■ **Exercise directions**
When you retype the data, keep every line exactly as it appears.

Start of Block

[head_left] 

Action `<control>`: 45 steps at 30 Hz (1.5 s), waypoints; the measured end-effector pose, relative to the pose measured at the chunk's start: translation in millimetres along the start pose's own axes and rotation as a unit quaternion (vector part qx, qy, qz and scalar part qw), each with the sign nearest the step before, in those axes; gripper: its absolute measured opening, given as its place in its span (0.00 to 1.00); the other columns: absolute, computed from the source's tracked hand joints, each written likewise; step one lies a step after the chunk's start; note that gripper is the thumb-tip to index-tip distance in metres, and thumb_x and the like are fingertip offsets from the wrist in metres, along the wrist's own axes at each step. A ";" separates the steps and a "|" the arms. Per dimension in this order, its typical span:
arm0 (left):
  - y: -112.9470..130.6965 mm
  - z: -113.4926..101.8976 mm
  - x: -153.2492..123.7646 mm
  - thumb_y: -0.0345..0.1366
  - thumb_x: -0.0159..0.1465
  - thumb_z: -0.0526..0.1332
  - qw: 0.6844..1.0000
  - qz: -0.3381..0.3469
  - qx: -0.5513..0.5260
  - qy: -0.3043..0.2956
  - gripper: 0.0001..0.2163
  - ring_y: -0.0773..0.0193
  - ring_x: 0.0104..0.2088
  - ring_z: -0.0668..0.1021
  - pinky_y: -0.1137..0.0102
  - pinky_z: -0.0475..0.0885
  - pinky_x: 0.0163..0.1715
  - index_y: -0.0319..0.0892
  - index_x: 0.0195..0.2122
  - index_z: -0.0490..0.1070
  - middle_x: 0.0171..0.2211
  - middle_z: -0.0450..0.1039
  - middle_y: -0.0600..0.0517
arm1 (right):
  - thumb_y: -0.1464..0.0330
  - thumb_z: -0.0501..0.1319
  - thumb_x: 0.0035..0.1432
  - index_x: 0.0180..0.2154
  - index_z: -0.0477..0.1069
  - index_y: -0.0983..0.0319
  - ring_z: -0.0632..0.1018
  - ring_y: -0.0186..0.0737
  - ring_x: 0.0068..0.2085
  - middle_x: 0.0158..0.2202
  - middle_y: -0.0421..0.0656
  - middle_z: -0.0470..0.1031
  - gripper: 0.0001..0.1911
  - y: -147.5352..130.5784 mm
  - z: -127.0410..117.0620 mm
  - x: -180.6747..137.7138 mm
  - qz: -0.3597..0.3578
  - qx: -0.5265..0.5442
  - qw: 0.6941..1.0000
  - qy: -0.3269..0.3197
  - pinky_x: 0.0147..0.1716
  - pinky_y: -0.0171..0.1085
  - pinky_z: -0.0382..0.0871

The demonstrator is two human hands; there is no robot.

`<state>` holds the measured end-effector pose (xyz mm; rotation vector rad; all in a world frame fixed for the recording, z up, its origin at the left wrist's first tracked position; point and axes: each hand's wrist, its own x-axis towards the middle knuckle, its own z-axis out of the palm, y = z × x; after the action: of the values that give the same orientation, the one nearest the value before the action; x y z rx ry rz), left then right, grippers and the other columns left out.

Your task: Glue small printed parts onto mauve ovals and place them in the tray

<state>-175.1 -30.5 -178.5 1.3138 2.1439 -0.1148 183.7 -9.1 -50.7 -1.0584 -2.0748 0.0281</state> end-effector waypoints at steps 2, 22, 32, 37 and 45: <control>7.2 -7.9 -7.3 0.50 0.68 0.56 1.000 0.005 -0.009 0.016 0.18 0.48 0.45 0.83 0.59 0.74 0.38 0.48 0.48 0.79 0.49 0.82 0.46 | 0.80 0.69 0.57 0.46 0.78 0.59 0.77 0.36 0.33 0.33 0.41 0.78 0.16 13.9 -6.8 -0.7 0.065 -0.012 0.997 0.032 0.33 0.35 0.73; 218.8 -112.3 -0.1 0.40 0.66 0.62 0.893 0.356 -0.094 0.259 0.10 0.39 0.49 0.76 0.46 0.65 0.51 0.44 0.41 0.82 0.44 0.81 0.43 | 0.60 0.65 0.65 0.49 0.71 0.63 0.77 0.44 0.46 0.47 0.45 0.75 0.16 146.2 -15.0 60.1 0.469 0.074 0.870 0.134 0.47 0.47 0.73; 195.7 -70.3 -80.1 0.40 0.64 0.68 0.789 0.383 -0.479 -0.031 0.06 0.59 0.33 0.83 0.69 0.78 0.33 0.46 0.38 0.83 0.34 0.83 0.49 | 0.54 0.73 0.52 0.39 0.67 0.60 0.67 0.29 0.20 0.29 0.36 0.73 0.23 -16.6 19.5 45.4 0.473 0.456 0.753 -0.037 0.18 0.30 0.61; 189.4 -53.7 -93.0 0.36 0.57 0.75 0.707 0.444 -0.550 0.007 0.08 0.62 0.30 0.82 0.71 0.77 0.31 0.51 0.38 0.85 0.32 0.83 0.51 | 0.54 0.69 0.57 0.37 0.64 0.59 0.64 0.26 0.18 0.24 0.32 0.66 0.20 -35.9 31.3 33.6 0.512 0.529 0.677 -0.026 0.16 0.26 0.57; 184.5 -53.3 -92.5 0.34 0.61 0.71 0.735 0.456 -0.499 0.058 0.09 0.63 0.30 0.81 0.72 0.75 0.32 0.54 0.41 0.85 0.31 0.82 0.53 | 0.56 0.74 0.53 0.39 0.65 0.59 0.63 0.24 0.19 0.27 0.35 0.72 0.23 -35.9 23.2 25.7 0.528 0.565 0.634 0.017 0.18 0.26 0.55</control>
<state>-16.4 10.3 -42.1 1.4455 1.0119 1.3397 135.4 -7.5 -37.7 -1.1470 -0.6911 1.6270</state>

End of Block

■ **Exercise output**
[head_left] 

Action `<control>`: 45 steps at 30 Hz (1.5 s), waypoints; the measured end-effector pose, relative to the pose measured at the chunk's start: translation in millimetres along the start pose's own axes and rotation as a unit quaternion (vector part qx, qy, qz and scalar part qw), each with the sign nearest the step before, in those axes; gripper: its absolute measured opening, given as its place in its span (0.00 to 1.00); the other columns: absolute, computed from the source's tracked hand joints, each written likewise; step one lies a step after the chunk's start; note that gripper is the thumb-tip to index-tip distance in metres, and thumb_x and the like are fingertip offsets from the wrist in metres, along the wrist's own axes at each step. A ";" separates the steps and a "|" the arms. Per dimension in this order, its typical span:
arm0 (left):
  - y: -112.9470..130.6965 mm
  - z: -113.4926..101.8976 mm
  - x: -153.2492..123.7646 mm
  - thumb_y: -0.0345..0.1366
  - thumb_x: -0.0159..0.1465
  - thumb_z: -0.0526..0.1332
  - qw: 0.6844..1.0000
  - qz: -0.3381..0.3469
  - qx: -0.5513..0.5260
  - qy: -0.3043..0.2956
  - gripper: 0.0001..0.2163
  - ring_y: -0.0773..0.0193
  - ring_x: 0.0104..0.2088
  - ring_z: -0.0668..0.1021
  - pinky_y: -0.1137..0.0102
  - pinky_z: -0.0475..0.0885
  - pinky_x: 0.0163..0.1715
  - index_y: -0.0319..0.0892
  - index_x: 0.0195..0.2122
  - index_z: -0.0490..0.1070
  - middle_x: 0.0171..0.2211
  - middle_z: -0.0450..0.1039
  - middle_y: -0.0600..0.0517
arm1 (right):
  - thumb_y: -0.1464..0.0330
  - thumb_z: -0.0501..0.1319
  - thumb_x: 0.0035..0.1432
  - index_x: 0.0180..0.2154
  - index_z: -0.0477..0.1069
  - index_y: -0.0983..0.0319
  - ring_z: -0.0632..0.1018
  - ring_y: -0.0186..0.0737
  - ring_x: 0.0068..0.2085
  - middle_x: 0.0158..0.2202
  - middle_y: -0.0421..0.0656
  - middle_z: -0.0470..0.1031
  - gripper: 0.0001..0.1911
  - y: -147.5352..130.5784 mm
  - z: -127.0410..117.0620 mm
  - x: -180.6747..137.7138 mm
  - qz: -0.3597..0.3578
  - qx: -0.5265..0.5442
  - qw: 0.6941..1.0000
  - qy: -0.3269..0.3197
  - pinky_x: 0.0147..0.1716
  - pinky_y: -0.0171..0.1085
  - pinky_z: -0.0382..0.0871

The demonstrator is two human hands; there is no robot.

`<state>` holds the measured end-effector pose (xyz mm; rotation vector rad; all in a world frame fixed for the recording, z up, its origin at the left wrist's first tracked position; point and axes: each hand's wrist, its own x-axis towards the middle knuckle, its own z-axis out of the palm, y = z × x; after the action: of the values that give the same orientation, the one nearest the value before the action; x y z rx ry rz), left then right, grippers and the other columns left out.

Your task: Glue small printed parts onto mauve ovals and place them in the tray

<state>-175.1 -30.5 -178.5 1.3138 2.1439 -0.1148 183.7 -9.1 -50.7 -1.0584 -2.0748 0.0281</state> end-effector waypoints at steps 2, 22, 32, 37 and 45: <control>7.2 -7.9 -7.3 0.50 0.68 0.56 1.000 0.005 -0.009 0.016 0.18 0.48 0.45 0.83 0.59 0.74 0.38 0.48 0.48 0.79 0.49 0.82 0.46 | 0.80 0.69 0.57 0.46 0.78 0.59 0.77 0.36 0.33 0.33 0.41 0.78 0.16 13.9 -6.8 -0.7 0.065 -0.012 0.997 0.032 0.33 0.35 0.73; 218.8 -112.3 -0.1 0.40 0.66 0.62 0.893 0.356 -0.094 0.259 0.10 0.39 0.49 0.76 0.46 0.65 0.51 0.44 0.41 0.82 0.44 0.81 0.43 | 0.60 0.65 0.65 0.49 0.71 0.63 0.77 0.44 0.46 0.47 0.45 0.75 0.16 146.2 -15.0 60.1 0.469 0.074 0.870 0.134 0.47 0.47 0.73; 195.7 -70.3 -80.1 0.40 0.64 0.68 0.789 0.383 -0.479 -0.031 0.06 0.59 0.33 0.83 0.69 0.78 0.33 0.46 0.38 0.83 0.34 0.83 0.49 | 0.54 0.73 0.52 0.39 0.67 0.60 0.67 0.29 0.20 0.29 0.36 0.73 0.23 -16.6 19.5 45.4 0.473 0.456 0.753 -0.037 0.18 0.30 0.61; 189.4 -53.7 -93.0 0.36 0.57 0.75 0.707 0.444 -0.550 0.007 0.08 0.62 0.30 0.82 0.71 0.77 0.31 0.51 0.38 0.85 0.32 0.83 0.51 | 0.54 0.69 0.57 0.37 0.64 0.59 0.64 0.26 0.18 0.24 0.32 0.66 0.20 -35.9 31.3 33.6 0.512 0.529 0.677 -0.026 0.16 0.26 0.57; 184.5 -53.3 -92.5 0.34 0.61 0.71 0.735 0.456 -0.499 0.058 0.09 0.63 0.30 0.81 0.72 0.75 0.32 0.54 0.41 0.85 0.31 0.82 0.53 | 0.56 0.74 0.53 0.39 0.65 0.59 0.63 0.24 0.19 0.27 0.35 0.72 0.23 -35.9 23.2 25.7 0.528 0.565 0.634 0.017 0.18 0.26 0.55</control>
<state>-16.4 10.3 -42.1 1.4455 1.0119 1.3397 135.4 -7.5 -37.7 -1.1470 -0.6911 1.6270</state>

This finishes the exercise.